L’agroalimentare italiano alla conquista dell’Africa: ma faremo magri affari. È difficile vendere la “qualità” a chi è povero

21 Lug 2014 17:35 - di Redazione

Alimentare italiano sugli scudi. Se a livello mondiale, soprattutto negli Stati uniti e nella Germania, si soffre la concorrenza dei nostri prodotti e si cercano le soluzioni nelle adulterazioni e nelle truffe (è il caso del Parmigiano Reggiano, degli spaghetti o del Chianti made in Cile) i Paesi dell’Africa guardano al made in Italy nel campo dell’agroalimentare come a un settore di altissimo valoresia in termine di sicurezza e qualità dei prodotti che di efficienza e sostenibilità del processo produttivo.

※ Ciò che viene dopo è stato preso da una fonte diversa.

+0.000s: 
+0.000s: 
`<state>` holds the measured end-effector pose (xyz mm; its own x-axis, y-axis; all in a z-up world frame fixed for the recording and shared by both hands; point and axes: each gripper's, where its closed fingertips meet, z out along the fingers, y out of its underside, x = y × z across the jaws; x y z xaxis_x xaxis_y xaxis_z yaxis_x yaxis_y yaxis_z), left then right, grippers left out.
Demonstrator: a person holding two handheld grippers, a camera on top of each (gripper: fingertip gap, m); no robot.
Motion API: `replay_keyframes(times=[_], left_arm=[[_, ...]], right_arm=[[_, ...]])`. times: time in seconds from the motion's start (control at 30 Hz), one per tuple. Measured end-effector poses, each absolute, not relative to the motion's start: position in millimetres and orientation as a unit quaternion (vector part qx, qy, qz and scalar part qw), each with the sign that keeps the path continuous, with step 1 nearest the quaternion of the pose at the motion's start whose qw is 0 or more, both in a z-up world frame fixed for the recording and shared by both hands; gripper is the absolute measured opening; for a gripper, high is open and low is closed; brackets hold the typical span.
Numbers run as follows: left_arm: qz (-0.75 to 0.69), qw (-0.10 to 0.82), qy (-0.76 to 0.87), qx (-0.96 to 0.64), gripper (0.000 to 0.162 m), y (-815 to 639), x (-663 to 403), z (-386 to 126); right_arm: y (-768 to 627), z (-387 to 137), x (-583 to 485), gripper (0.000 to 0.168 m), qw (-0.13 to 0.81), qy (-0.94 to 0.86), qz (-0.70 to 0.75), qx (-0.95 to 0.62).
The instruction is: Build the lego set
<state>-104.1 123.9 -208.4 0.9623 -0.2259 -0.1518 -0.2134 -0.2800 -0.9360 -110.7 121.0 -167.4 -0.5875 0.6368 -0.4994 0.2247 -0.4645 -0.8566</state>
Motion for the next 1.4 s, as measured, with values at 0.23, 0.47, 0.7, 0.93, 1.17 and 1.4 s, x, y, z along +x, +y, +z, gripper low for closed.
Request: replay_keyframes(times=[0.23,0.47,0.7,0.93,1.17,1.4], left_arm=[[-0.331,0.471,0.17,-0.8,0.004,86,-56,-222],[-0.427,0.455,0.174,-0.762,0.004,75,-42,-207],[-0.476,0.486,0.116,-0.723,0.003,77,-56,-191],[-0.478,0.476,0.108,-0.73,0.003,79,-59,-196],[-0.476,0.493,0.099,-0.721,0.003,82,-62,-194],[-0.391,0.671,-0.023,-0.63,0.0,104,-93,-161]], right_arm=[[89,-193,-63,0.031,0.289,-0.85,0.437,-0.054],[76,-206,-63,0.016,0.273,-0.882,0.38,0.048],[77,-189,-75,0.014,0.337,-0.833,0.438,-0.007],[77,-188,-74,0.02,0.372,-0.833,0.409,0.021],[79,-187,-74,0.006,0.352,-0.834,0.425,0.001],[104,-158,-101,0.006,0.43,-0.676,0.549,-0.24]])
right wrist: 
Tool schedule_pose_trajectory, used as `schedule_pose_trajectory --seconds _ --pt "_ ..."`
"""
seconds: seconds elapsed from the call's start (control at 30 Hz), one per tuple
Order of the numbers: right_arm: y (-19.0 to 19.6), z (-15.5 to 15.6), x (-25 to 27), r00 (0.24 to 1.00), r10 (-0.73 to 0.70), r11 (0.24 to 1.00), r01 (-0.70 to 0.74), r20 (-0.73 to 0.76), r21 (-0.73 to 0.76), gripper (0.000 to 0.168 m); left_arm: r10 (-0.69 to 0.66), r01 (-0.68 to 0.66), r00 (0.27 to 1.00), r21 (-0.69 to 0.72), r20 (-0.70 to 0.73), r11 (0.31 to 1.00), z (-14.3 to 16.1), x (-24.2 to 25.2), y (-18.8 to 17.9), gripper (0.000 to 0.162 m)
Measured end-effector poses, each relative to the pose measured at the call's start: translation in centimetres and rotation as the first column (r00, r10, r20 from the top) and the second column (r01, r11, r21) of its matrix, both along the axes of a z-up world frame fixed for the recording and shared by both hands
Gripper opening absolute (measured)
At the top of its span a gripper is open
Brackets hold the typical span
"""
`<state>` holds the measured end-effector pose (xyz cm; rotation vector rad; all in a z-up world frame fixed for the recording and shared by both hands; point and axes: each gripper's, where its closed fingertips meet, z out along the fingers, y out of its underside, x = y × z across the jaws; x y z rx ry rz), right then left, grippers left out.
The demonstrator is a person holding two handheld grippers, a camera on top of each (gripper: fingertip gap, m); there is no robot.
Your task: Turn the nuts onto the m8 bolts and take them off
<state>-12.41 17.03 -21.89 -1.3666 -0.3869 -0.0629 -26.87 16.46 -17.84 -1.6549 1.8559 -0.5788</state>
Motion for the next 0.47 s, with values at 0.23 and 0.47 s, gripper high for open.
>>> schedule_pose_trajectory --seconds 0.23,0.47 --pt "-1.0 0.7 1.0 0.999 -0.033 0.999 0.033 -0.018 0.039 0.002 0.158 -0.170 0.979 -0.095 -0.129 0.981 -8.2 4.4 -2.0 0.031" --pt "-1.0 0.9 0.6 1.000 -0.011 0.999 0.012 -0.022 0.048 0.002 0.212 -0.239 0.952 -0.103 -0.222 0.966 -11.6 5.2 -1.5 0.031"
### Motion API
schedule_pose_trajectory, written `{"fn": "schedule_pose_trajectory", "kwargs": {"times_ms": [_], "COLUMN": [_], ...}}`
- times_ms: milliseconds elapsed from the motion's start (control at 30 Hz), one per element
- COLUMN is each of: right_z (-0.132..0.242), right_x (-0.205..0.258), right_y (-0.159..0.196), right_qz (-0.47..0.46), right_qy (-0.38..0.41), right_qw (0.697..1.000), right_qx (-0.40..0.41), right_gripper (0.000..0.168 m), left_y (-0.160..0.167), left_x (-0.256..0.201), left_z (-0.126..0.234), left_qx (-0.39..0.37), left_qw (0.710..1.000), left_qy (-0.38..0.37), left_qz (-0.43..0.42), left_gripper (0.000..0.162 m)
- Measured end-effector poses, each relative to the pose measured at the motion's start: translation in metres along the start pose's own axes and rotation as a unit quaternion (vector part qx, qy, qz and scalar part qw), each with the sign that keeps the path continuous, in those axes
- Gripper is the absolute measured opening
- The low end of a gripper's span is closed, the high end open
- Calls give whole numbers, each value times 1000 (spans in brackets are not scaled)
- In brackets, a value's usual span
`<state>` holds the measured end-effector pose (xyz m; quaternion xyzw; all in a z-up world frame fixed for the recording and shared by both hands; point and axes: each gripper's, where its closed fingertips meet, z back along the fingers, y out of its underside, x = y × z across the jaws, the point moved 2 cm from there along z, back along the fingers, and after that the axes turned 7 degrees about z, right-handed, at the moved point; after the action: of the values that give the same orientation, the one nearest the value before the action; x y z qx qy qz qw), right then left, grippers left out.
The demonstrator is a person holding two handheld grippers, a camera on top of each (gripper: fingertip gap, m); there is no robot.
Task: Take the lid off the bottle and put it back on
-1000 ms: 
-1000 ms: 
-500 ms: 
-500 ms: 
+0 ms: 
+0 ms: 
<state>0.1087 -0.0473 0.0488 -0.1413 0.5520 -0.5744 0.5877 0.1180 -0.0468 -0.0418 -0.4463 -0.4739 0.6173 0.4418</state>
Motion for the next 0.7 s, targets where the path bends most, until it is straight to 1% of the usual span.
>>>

Luigi Scordamaglia, vicepresidente di Federalimentare che, al seguito del presidente del Consiglio in visita nei Paesi Sub Sahariani, ha approfondito le opportunità di collaborazione e sviluppo in quest’area per le imprese italiane del settore. «’L’interesse in Paesi come l’Angola è duplice – ha precisato Scordamaglia – da un lato si sviluppano importanti quote di mercato per le eccellenze del food and beverage italiano soprattutto in canali quali l’Horeca e la distribuzione moderna, dall’altro, si sta avviando un importante processo di modernizzazione della loro produzione agricola. Nelle aziende della filiera agroalimentare italiana quei popoli vedono gli strumenti ideali per valorizzarla in maniera sostenibile». Federalimentare fa notare il ritardo con cui le Istituzioni italiane si interessano di questa area del mondo strategica per il futuro«facendo perdere alle aziende italiane il primato in molti settori». «Non però in quello agroalimentare – ha concluso  Scordamaglia – in cui siamo visti come modello di eccellenza senza concorrenti». Perdiamo, insomma, grosse fette dei mercati opulenti, dove etichette abilmente falsificate ci fanno perdere molti miliardi e diffondono un’immagine non vera del made in Italy, ma cerchiamo di conquistare quelli più poveri. Peccato che questi ultimi hanno un potere d’cquisto talmente basso dall’essere interessati più alla quantità che alla qualità e quindi, in molti casi, escludo a priori l’acquisto di prodotti italiani per l’alimentazione.